In the makeshift Stew Room, Heather initiates a discussion to find out what happened with the steaks since, “that’s what they’re gonna nail us on.” Ty-Lor said he would take responsibility for it, but that he also was working on one hour sleep. Heather calls out Beverly saying, “You spent a lot of time working on shrimp, and besides that I’m not really sure what else you did.” Beverly’s hands and fingers go around her eyes, but the editors throw us a bone and don’t show her actively crying this week.
Padma calls Nyesha, Heather and Chris J. to the Judges’ Table where she tells them they “did the best in this challenge.”
Fearing tells Chris his steak was cooked perfectly, and Hugh loved it, saying “the flavor came through really well.” Tom praises Heather’s dessert for being light and flavorful after such a heavy meal, and Fearing calls it “perfect.” Tom tells Nyesha her compound butter “saved” the overcooked steak dish. The winner is: Heather! Is this the first time someone has won a “Top Chef” challenge by making dessert? Regardless, she not only wins the challenge, she’s taking home a brand new car.
Coming before Judges’ Table next are Ty-Lor, Whitney and Ed.

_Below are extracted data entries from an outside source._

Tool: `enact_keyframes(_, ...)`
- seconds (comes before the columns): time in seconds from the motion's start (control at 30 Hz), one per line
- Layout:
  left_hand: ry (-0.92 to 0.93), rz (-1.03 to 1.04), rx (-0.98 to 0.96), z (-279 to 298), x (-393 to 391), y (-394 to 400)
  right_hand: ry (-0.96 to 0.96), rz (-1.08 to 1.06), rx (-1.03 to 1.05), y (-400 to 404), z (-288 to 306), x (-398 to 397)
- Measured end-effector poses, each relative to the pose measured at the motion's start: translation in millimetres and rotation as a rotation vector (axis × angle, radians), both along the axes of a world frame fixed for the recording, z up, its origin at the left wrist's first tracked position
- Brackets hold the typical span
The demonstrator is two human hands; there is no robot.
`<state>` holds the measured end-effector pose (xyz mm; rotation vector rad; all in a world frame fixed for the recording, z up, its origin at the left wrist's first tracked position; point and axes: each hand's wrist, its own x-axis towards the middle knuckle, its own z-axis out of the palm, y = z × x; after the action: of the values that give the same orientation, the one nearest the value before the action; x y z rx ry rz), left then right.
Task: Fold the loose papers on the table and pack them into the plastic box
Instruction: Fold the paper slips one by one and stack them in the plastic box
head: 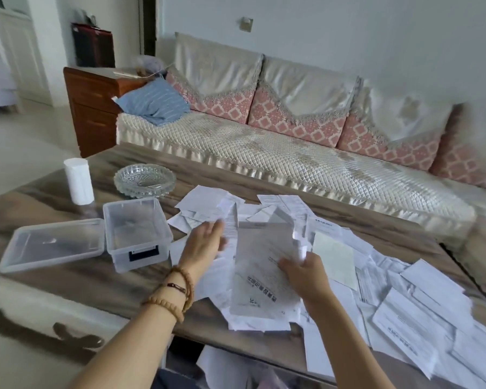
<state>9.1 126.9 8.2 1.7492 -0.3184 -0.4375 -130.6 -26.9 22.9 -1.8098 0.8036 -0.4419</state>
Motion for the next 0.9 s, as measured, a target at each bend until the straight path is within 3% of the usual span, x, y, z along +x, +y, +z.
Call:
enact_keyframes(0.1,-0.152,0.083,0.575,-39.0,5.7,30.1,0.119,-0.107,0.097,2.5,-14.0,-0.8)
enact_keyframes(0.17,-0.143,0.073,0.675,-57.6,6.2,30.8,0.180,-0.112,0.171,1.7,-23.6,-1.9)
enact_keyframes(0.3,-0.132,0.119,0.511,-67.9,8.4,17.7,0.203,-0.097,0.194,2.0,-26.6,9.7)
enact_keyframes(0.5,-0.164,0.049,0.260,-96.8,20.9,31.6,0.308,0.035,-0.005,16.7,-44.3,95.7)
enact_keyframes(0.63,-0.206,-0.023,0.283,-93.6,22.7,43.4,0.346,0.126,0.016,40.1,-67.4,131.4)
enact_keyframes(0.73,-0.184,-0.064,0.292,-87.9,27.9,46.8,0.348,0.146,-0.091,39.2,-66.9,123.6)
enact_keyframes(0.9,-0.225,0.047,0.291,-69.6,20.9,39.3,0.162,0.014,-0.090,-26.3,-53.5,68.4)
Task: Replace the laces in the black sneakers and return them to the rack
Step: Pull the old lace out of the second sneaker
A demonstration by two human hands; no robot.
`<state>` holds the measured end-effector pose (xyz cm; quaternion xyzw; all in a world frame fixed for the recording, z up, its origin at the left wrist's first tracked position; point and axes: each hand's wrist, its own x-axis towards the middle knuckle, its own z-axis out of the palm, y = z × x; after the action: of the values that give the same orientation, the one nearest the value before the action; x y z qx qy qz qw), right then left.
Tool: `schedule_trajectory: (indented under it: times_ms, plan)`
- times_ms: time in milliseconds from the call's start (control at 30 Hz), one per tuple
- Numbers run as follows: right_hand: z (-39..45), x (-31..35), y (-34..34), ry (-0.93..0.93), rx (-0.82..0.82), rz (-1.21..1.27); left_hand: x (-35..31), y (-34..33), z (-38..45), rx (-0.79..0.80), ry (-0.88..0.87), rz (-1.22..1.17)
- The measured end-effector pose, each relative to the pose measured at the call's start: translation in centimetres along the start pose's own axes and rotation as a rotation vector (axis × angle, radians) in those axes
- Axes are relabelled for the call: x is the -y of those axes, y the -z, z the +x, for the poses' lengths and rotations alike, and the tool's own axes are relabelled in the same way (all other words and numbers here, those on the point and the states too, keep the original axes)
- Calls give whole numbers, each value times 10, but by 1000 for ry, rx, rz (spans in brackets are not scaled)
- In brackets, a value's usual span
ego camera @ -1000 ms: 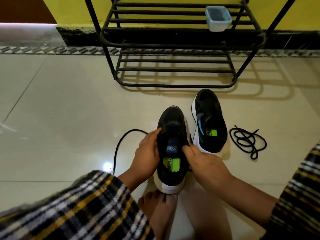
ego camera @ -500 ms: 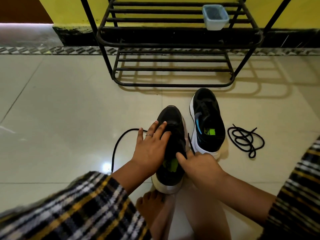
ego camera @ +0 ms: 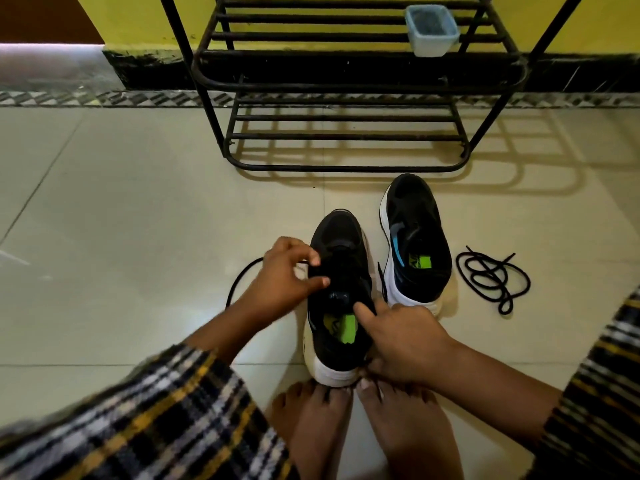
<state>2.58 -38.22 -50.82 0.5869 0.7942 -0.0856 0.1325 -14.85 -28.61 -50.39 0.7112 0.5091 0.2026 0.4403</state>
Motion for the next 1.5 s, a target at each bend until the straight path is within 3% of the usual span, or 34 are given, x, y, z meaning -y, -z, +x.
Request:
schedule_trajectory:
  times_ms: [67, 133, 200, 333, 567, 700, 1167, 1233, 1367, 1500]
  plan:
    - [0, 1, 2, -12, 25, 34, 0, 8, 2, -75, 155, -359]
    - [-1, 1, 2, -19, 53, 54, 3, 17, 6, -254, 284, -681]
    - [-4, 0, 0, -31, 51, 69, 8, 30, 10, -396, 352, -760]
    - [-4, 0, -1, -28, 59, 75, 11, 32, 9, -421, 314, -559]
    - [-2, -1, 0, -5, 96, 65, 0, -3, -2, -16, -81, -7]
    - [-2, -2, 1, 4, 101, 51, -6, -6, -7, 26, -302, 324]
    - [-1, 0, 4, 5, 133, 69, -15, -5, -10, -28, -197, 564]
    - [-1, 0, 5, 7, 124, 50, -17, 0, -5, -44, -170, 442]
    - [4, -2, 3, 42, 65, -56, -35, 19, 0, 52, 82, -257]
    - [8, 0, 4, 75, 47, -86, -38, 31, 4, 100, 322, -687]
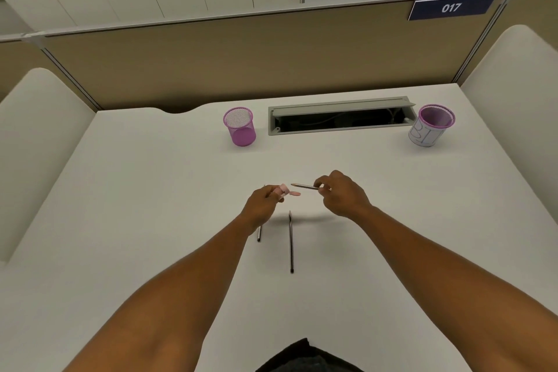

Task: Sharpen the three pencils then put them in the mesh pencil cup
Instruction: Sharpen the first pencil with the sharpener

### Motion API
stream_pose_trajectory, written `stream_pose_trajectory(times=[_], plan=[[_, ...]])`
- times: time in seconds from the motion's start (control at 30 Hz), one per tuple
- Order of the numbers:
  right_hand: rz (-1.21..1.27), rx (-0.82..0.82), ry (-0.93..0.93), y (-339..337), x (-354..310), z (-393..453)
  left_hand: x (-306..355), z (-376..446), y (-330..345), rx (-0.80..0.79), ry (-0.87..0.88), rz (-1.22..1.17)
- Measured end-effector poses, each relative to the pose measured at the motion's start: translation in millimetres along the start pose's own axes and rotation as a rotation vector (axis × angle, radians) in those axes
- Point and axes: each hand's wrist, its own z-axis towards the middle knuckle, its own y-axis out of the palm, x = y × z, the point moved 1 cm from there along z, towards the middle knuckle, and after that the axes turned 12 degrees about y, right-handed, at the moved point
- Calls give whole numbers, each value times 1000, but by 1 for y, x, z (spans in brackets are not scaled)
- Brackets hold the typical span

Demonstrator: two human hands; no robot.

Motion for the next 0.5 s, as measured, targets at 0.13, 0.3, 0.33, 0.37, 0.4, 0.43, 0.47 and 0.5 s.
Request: stream_pose_trajectory(times=[0.13,0.3,0.33,0.37,0.4,0.43,0.47,0.5], plan=[[-45,-11,-63,-2,1,-6,3,-4,-3,-3,2,-5],[-61,39,-155,-6,4,-15,8,-14,-9,-28,-13,-12],[-69,47,-169,-7,5,-17,10,-17,-10,-39,-5,-30],[-73,54,-180,-8,5,-19,14,-20,-11,-49,4,-42],[-73,59,-190,-9,4,-21,17,-22,-11,-65,17,-56],[-67,65,-199,-11,4,-22,21,-25,-12,-88,25,-68],[-58,72,-208,-12,3,-25,24,-28,-12,-107,33,-80],[-53,82,-220,-13,2,-28,29,-32,-13,-118,41,-83]])
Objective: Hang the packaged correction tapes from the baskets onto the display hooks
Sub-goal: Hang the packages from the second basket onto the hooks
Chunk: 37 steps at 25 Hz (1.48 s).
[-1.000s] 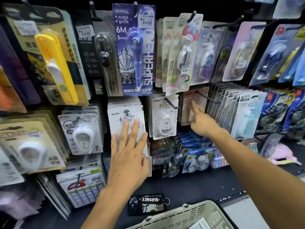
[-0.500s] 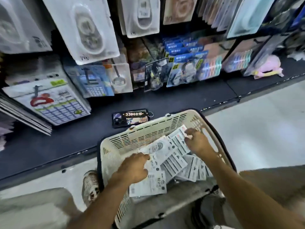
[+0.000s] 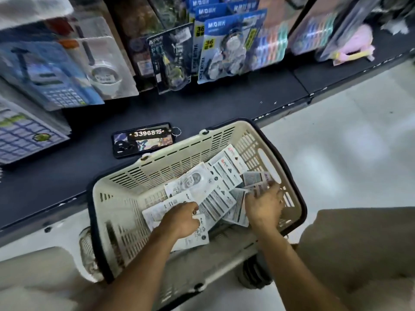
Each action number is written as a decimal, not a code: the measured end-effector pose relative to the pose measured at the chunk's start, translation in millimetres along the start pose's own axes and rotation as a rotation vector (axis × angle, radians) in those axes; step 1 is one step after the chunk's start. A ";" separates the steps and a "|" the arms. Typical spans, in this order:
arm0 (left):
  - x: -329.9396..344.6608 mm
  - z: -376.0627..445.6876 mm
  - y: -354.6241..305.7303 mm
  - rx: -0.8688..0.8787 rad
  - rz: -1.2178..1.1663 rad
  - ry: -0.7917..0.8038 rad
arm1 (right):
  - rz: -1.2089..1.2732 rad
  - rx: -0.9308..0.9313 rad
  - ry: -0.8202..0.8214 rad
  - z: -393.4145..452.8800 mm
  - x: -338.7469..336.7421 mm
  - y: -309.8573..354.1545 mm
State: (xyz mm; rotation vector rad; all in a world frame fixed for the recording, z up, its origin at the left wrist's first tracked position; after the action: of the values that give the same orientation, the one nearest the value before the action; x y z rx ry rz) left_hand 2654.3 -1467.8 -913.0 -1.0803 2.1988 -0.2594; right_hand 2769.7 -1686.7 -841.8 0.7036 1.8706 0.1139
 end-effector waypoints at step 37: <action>-54.5 -26.9 -1.8 0.054 -0.715 -0.570 | -0.917 -0.629 0.008 -3.0 25.5 44.0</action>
State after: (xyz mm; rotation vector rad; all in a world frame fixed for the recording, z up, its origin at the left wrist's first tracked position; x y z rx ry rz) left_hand 2662.0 -1430.2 -865.8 -1.6405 1.2495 -0.2705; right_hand 2779.1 -1636.7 -844.1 -0.5936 1.8462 0.0990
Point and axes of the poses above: each hand's wrist, its own z-axis towards the middle knuckle, its own x-axis out of the palm, y = z × x, the point moved 10 cm from there along z, towards the middle knuckle, and after that the axes turned 4 degrees about -z, right-handed, at the moved point
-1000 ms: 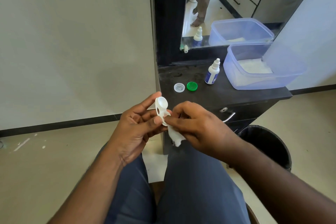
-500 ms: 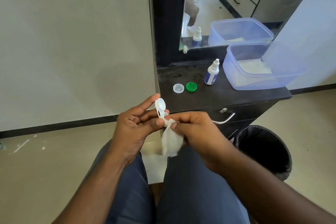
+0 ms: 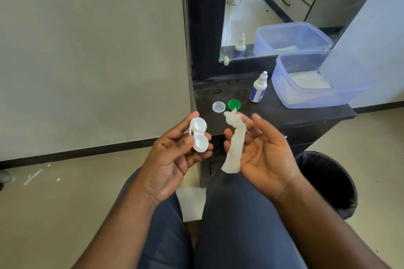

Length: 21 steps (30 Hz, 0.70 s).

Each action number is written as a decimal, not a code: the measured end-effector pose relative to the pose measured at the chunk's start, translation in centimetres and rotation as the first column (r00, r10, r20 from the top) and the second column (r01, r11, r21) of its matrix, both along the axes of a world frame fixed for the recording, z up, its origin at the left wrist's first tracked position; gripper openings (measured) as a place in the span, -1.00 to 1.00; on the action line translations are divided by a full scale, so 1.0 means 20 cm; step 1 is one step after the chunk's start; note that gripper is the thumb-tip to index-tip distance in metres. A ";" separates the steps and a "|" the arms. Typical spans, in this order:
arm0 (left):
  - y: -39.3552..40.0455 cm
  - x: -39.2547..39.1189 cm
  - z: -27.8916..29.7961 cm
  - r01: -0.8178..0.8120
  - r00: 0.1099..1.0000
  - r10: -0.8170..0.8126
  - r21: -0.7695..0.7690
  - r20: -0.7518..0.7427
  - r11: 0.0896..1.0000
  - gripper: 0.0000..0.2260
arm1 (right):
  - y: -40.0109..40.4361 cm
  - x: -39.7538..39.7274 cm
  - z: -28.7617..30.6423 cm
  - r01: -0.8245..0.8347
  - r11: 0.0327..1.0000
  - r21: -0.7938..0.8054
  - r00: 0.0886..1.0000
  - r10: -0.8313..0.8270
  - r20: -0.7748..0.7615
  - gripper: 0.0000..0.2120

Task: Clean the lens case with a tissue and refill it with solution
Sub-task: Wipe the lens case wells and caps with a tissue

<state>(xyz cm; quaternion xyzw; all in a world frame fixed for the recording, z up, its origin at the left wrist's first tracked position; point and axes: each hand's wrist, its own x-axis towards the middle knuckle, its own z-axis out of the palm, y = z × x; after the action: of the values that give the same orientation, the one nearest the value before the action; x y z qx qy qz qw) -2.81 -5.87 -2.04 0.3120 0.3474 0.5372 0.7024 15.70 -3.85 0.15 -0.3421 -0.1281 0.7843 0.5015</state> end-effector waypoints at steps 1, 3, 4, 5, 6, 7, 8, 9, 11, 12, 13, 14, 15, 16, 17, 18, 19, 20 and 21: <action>0.00 0.00 0.00 0.012 1.000 -0.012 -0.015 0.010 1.000 -0.37 | 0.01 0.00 0.02 -0.021 0.999 0.046 0.995 0.017 0.094 -0.77; -0.01 -0.01 0.01 0.030 0.999 -0.029 -0.038 0.025 0.999 -0.37 | 0.02 0.00 0.05 -0.081 0.970 0.227 0.922 -0.013 0.387 -0.80; -0.01 -0.01 0.01 0.034 0.999 -0.033 -0.042 0.029 0.999 -0.40 | 0.03 -0.01 0.06 -0.138 0.922 0.362 0.832 -0.091 0.548 -0.81; -0.01 0.00 0.01 0.033 0.999 -0.032 -0.044 0.026 0.998 -0.44 | 0.04 -0.01 0.08 -0.226 0.831 0.509 0.714 -0.214 0.666 -0.81; -0.01 0.00 0.02 0.029 0.999 -0.028 -0.051 0.019 0.998 -0.51 | 0.06 -0.01 0.09 -0.349 0.696 0.628 0.601 -0.348 0.720 -0.82; -0.01 0.00 0.02 0.025 1.000 -0.024 -0.066 0.010 0.998 -0.57 | 0.08 0.00 0.08 -0.482 0.542 0.689 0.514 -0.462 0.723 -0.83; -0.01 0.00 0.02 0.026 1.000 -0.026 -0.085 0.002 0.996 -0.62 | 0.10 0.00 0.07 -0.603 0.399 0.691 0.450 -0.546 0.707 -0.83; -0.01 0.00 0.03 0.034 0.999 -0.035 -0.096 0.000 0.995 -0.63 | 0.12 0.01 0.05 -0.702 0.291 0.650 0.395 -0.601 0.695 -0.85; -0.01 0.00 0.03 0.069 0.998 -0.069 -0.087 0.009 0.994 -0.59 | 0.16 0.02 0.04 -0.818 0.158 0.553 0.328 -0.662 0.674 -0.84; -0.01 -0.01 0.03 0.083 0.997 -0.083 -0.086 0.006 0.993 -0.58 | 0.18 0.03 0.04 -0.846 0.110 0.522 0.323 -0.674 0.664 -0.83; -0.01 0.00 0.03 0.091 0.996 -0.092 -0.092 -0.005 0.992 -0.58 | 0.20 0.03 0.04 -0.867 0.062 0.494 0.326 -0.678 0.658 -0.82; -0.01 -0.01 0.03 0.094 0.995 -0.096 -0.101 -0.020 0.990 -0.61 | 0.22 0.03 0.04 -0.890 0.009 0.456 0.326 -0.686 0.651 -0.81; -0.01 -0.01 0.03 0.095 0.994 -0.099 -0.112 -0.036 0.989 -0.64 | 0.23 0.03 0.05 -0.913 -0.046 0.406 0.319 -0.703 0.636 -0.82; -0.01 -0.01 0.04 0.098 0.993 -0.104 -0.116 -0.048 0.988 -0.67 | 0.25 0.03 0.06 -0.932 -0.100 0.349 0.306 -0.732 0.609 -0.82; 0.00 -0.02 0.04 0.104 0.992 -0.111 -0.114 -0.054 0.988 -0.69 | 0.27 0.04 0.07 -0.947 -0.146 0.288 0.292 -0.768 0.570 -0.82; 0.00 -0.02 0.04 0.115 0.991 -0.121 -0.105 -0.053 0.988 -0.68 | 0.28 0.05 0.09 -0.956 -0.183 0.228 0.279 -0.805 0.524 -0.80; 0.00 -0.03 0.04 0.130 0.990 -0.135 -0.099 -0.048 0.987 -0.64 | 0.29 0.06 0.10 -0.961 -0.214 0.173 0.272 -0.836 0.477 -0.78; 0.00 -0.05 0.04 0.149 0.987 -0.154 -0.096 -0.049 0.984 -0.58 | 0.30 0.07 0.11 -0.962 -0.240 0.128 0.272 -0.862 0.428 -0.77; 0.01 -0.06 0.04 0.174 0.982 -0.180 -0.095 -0.057 0.980 -0.54 | 0.30 0.08 0.12 -0.961 -0.260 0.091 0.275 -0.883 0.380 -0.77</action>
<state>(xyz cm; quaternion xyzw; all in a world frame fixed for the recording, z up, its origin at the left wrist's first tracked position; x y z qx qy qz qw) -3.96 -5.76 -1.19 0.3272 0.3646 0.4461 0.7490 17.34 2.22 2.49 -0.1047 -0.9728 -0.1176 0.1699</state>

Padma tells them the evening’s menu was underwhelming, and that their three components “missed the mark.” The judges harp on the steaks’ uneven temperatures at their table alone, not even factoring in how inconsistent they must have been in the entire dining room. Ty-Lor, to his credit, steps up and owns the mistakes and says, “the buck stops with me.”
They rail on Whitney and the rawness of her potato gratin. Fearing says, “We’re talking about a dish that every chef should have done correctly; I mean, this is 101.” Tom and Fearing are disappointed in Ed’s boring, flavorless salad accompanying the second course. “An okay dish done in a mediocre style,” says Hugh. “That was just kind of the theme of the night.” Or, you know, the whole series. Ahem. Just before announcing who is getting the boot, Tom tells them, “We chose 16 chefs, and I’m beginning to think maybe we chose the wrong chefs.”
Who’s going home? Bye-bye, Whitney. “Thank you, that was a great opportunity,” she says. And the nation drinks. #OccupyMyLiver.
Up Next Week: Double elimination! I know it shouldn’t make me giddy, but it does. And it looks like the cheftestants have to choose among the bottom three dishes which two chefs get sent home. Can we eliminate Beverly twice? Please?